WHAT THIS TASK INVOLVES:
Exactly as they appear below, repeat the lines from the one with "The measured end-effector" through the one with "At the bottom", and no others.

◆ ◆ ◆ ◆ ◆ ◆ ◆

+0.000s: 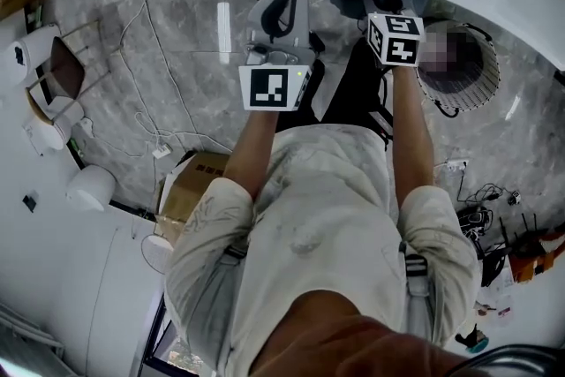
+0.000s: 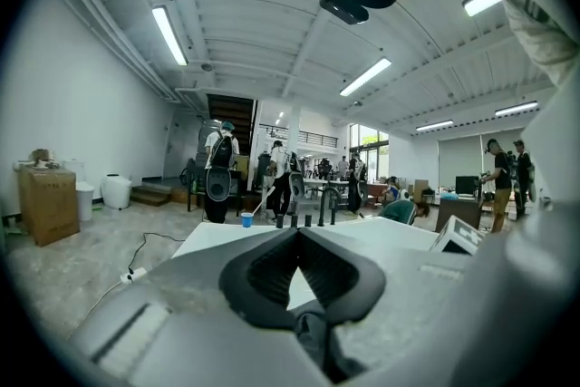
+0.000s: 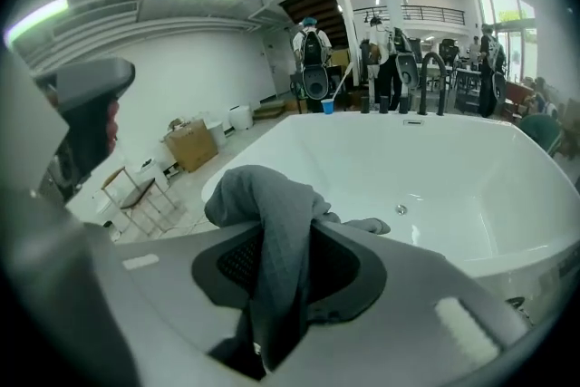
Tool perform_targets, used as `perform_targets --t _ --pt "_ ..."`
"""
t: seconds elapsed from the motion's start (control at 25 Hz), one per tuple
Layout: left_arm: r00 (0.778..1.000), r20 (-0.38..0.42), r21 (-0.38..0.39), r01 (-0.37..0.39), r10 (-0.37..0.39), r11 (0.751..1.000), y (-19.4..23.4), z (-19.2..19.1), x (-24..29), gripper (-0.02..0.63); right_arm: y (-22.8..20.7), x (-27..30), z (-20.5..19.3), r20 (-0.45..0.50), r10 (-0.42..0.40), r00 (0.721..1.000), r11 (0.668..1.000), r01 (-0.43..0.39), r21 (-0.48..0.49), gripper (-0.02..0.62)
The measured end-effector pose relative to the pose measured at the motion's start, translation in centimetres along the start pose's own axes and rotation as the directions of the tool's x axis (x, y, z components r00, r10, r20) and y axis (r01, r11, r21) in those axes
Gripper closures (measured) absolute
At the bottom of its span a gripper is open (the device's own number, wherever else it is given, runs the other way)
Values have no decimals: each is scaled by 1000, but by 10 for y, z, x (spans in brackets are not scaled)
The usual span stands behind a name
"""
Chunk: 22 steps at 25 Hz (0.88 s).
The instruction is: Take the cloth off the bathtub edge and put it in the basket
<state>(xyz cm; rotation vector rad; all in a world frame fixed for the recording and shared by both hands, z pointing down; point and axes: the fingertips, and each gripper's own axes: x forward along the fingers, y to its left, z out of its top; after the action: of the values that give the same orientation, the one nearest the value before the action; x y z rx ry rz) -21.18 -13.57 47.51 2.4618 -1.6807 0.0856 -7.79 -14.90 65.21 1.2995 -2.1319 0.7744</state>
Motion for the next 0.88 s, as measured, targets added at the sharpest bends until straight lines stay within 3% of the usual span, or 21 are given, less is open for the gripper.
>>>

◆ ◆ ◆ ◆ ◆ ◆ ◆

SOLUTION TO THIS PROBLEM:
The measured end-effector pose relative to the pose measured at the motion's start, translation in centimetres along the start pose's own axes and rotation as the directions of the tool's x axis (x, y, z components r00, r10, r20) and y axis (r01, r11, r21) in those axes
Gripper closures (measured) absolute
At the bottom of its span a gripper is open (the device's own number, wherever else it is given, runs the other way)

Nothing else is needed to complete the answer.